Print the listing below word for word, but drop any pictures it contains.
[Input data]
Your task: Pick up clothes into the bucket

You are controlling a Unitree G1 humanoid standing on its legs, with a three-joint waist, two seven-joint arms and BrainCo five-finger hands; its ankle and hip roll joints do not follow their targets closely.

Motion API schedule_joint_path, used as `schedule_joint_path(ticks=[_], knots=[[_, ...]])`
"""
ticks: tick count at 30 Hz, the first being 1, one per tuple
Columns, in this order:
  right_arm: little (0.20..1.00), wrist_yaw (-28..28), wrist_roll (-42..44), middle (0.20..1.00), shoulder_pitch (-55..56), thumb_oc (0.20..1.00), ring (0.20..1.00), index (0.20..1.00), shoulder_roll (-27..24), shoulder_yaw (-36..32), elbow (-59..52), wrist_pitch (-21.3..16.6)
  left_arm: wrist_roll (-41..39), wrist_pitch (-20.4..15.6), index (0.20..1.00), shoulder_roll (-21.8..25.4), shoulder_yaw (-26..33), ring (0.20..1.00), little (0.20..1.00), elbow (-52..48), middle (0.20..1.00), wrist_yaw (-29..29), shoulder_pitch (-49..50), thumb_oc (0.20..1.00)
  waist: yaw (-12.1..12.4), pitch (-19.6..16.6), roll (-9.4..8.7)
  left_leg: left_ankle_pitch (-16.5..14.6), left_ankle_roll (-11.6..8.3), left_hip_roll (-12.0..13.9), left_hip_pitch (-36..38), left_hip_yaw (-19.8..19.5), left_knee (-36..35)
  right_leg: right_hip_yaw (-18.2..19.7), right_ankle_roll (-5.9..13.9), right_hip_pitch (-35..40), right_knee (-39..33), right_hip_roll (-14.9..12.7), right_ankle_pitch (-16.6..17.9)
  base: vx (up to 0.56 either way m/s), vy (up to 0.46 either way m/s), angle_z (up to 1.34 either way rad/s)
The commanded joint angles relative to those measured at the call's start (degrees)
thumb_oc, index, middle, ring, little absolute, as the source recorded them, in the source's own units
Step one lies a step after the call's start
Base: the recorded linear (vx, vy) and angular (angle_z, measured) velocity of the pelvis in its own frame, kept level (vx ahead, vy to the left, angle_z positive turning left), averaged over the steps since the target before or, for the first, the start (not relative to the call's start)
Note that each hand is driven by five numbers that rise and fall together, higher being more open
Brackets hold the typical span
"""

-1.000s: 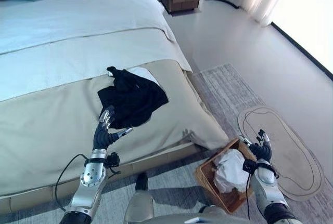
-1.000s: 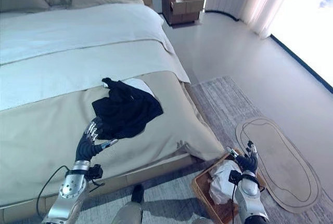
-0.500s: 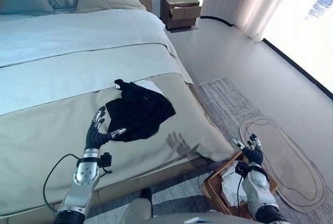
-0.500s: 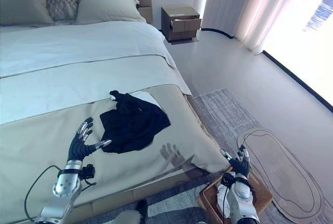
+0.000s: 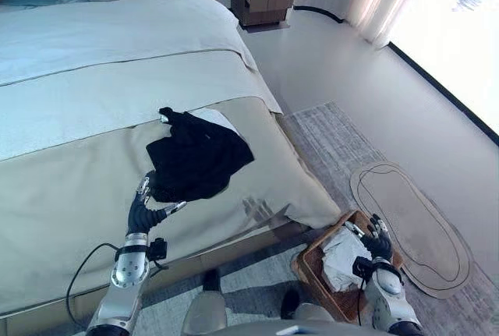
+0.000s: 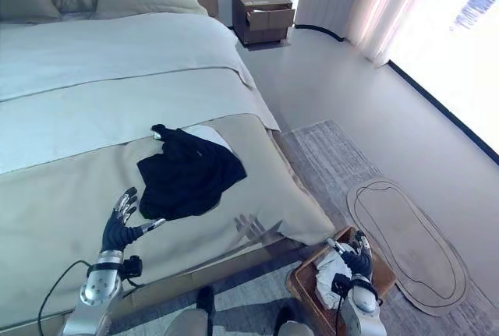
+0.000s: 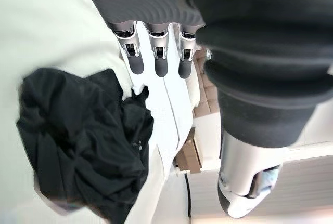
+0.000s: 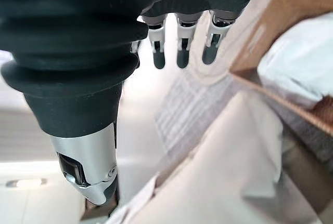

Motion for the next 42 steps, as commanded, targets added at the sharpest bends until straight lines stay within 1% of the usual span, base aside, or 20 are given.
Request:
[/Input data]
**Your solution**
Your task: Pick up clothes into the bucket

You are controlling a Unitree G1 humanoid standing on its legs, with a three-joint waist, two seven-joint arms and BrainCo five-finger hands; its ankle and hip roll joints do not follow their targets closely.

Motion API schedule_joint_path, used as `schedule_joint_path(ticks=[_], knots=[[_, ...]])`
"""
ticks: tick count at 30 Hz, the first being 1, one per tuple
Columns, in this order:
  right_arm: little (0.20..1.00), wrist_yaw (-28..28), wrist_roll (-42..44), middle (0.20..1.00), shoulder_pitch (-55..56), thumb_oc (0.20..1.00), ring (0.20..1.00), index (0.20..1.00), shoulder_roll (-27..24), shoulder_yaw (-36..32), elbow (-59..52), wrist_pitch (-21.3..16.6)
  left_arm: wrist_roll (-41..39), wrist_pitch (-20.4..15.6), index (0.20..1.00), shoulder_roll (-21.8..25.4), shoulder_yaw (-26..33), ring (0.20..1.00), little (0.20..1.00), elbow (-52..48), middle (0.20..1.00), wrist_yaw (-29..29), shoulder_pitch (-49..50), thumb_oc (0.20..1.00)
  waist: yaw (-12.1..12.4), pitch (-19.6..16.6), roll (-9.4..8.7)
  left_leg: left_ankle_pitch (-16.5..14.6), left_ankle_roll (-11.6..8.3), left_hip_roll (-12.0..13.9), left_hip_pitch (-36..38), left_hip_yaw (-19.8..19.5), left_knee (-36..35)
  right_leg: right_hip_yaw (-18.2..19.7), right_ankle_roll (-5.9..13.9), right_hip_pitch (-35..40), right_knee (-39..33), right_hip_roll (-14.9..12.7), right_ankle_pitch (-16.6..17.9)
  base: vx (up to 0.56 either way m/s), vy (up to 0.46 either way m/s), angle_z (up to 1.34 either way rad/s)
The commanded joint angles relative to those measured at the call's start (degrees)
thumb_oc, index, middle, ring, little absolute, as the source recorded them, in the source's own units
Step one lies a step after the call's start
Base: the recorded linear (vx, vy) and angular (angle_z, measured) velocity of the pelvis in its own frame, kept level (vx ahead, vy to the left, angle_z positive turning left), averaged over the steps since the target before or, for the first, the start (not relative to the call's start)
Note that each hand is driven by five numbers that rise and fall together, higher being more open
Brackets hold the typical span
"""

-1.000s: 
-1.000s: 
-0.500s: 
-0.500s: 
+0.000s: 
+0.000s: 
+0.000s: 
+0.000s: 

Motion for the next 42 steps, as commanded, targets added at the sharpest bends until straight lines stay within 1% of the usual span, base aside, or 20 are given.
Request:

This output is complete as it stands.